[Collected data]
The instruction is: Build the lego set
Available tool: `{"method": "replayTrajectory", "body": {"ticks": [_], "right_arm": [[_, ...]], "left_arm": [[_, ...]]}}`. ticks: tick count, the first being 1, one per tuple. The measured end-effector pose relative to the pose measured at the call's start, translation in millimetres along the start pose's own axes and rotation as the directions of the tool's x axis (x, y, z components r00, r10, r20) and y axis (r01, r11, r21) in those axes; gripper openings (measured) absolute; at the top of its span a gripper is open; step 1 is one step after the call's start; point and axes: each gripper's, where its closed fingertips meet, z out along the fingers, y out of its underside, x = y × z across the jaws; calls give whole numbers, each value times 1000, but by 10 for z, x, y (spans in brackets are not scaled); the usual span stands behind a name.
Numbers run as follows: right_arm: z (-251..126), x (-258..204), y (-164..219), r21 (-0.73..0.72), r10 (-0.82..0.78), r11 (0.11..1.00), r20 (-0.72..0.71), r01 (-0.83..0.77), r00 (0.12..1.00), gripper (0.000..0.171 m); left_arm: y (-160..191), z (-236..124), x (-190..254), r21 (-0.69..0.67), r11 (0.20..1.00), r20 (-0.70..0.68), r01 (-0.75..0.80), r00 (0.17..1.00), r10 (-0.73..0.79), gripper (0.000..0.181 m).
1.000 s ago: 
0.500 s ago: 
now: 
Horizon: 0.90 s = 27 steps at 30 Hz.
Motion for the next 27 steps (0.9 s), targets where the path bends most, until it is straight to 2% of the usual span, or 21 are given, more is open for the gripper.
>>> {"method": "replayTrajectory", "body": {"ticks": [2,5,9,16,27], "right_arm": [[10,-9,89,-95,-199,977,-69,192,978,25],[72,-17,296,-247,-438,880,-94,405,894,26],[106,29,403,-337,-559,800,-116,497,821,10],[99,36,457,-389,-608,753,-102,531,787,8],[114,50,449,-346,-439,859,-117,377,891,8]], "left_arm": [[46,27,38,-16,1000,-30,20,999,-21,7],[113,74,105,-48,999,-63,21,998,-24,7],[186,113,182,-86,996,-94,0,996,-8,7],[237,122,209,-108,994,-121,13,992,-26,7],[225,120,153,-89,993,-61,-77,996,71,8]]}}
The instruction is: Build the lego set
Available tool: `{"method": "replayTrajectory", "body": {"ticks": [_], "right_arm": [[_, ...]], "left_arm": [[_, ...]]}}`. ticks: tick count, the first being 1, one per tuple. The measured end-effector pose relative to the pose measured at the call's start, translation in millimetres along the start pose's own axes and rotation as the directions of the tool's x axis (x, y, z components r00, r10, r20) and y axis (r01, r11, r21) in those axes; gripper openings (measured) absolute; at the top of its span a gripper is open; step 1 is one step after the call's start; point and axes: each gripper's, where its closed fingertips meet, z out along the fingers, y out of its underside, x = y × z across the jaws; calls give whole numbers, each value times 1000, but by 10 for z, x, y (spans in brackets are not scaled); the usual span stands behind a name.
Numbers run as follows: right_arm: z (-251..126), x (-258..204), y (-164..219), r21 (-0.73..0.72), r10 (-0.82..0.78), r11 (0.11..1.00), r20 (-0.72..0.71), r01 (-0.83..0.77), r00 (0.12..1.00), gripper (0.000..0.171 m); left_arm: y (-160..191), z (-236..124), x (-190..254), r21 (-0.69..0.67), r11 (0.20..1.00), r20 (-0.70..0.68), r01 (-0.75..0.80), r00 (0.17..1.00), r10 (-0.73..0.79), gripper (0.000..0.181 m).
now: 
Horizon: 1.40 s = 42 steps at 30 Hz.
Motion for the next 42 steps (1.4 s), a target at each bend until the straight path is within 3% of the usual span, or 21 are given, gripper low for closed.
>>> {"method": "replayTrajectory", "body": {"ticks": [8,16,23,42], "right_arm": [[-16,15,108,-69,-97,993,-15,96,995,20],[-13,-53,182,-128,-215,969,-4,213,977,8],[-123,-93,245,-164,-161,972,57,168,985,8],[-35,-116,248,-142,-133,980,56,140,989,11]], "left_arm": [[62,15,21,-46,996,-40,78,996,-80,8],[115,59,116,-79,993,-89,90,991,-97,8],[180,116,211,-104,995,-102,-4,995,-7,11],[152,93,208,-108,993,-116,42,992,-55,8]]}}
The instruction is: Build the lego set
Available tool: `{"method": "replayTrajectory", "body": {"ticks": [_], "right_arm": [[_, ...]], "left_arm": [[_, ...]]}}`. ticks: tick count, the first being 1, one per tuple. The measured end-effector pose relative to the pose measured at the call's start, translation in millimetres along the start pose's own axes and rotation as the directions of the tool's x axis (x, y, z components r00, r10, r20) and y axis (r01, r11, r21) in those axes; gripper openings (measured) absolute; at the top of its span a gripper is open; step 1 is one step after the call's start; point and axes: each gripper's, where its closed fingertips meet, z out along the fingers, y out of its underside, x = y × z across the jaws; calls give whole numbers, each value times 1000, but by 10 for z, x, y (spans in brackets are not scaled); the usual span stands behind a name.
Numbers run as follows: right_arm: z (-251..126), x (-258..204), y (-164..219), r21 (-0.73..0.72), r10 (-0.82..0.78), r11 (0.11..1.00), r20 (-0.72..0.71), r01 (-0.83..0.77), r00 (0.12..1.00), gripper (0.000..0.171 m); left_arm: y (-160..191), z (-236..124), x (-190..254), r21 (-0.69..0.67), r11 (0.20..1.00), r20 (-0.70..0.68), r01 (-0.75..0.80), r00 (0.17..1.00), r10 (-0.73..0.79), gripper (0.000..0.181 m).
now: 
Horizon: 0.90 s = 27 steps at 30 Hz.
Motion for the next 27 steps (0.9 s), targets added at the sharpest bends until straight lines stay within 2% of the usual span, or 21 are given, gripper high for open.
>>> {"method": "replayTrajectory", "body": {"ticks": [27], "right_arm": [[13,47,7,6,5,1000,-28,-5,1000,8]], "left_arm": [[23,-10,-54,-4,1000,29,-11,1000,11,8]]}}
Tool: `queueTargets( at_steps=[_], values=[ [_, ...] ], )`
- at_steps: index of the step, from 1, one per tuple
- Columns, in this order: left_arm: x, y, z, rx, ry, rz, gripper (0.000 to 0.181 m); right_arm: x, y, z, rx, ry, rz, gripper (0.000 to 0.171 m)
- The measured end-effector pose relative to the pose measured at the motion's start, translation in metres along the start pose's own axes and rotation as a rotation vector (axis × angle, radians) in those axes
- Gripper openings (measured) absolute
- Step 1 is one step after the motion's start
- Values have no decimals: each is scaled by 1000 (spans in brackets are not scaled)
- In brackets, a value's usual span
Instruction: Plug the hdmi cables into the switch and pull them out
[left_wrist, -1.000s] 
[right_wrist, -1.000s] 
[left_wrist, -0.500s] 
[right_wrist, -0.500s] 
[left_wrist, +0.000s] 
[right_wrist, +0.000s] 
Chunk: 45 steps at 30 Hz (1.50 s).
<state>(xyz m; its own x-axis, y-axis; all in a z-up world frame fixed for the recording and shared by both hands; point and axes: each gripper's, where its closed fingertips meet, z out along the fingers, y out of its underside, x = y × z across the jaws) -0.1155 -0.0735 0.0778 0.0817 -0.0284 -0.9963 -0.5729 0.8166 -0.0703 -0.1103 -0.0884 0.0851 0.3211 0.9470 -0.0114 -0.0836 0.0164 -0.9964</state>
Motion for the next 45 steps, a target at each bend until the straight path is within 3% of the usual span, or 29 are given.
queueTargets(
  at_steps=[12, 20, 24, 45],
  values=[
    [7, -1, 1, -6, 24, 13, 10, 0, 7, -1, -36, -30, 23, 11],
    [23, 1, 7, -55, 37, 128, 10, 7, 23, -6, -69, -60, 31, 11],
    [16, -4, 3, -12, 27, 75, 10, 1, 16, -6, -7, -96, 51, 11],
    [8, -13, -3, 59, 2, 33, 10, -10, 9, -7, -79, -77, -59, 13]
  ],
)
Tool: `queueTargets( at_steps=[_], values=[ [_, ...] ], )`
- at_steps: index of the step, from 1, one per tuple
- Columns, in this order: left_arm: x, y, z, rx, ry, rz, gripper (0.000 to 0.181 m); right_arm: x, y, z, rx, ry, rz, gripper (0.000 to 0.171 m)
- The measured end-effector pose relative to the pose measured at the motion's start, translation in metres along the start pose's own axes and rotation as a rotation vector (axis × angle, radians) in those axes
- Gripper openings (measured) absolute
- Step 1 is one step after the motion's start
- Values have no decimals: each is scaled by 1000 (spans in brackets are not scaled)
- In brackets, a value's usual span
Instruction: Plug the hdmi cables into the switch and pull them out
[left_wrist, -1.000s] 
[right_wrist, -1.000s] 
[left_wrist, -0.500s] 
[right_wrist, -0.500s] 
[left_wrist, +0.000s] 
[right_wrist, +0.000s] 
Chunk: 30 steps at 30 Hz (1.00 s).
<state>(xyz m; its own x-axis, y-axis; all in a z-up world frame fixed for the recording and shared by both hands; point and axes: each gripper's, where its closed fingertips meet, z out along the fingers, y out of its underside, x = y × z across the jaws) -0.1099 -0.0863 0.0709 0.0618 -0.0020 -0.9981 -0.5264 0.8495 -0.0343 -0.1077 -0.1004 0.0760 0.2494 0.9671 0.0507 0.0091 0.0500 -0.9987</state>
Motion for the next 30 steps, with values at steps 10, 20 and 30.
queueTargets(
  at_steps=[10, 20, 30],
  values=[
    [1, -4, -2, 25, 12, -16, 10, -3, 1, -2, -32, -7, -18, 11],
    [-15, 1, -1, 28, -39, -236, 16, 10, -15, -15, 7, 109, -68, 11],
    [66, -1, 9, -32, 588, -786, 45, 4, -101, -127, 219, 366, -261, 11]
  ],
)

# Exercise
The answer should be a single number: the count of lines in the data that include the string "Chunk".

# Response to this exercise
2